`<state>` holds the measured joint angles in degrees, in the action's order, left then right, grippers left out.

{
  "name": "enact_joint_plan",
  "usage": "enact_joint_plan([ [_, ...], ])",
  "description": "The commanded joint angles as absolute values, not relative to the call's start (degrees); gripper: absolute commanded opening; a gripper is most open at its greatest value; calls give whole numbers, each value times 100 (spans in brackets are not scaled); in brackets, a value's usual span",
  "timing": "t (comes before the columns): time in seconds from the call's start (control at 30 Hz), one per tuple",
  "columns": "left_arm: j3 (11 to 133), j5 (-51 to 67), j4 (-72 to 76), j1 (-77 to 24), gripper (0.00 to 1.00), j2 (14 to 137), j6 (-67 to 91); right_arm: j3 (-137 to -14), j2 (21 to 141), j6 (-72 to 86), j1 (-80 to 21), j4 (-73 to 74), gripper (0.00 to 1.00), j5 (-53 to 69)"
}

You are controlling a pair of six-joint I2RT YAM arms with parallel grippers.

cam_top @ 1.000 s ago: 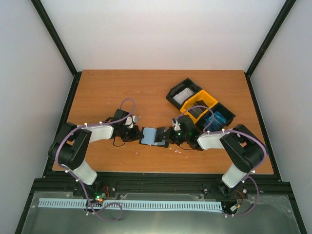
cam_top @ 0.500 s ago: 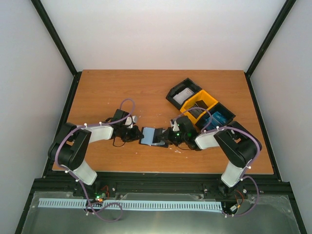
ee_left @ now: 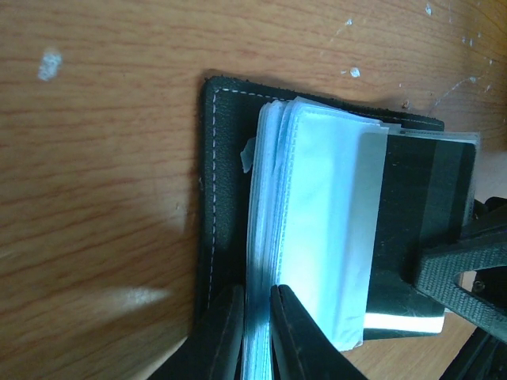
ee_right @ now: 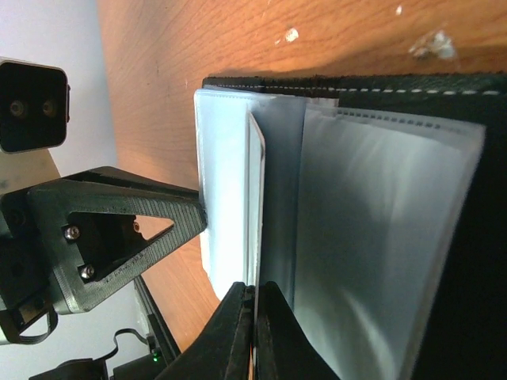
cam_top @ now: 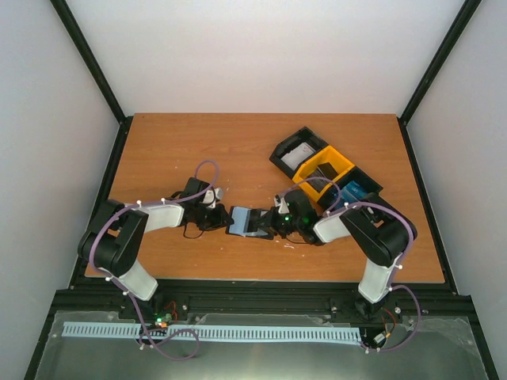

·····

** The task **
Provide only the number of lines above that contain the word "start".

** Answer to this problem **
2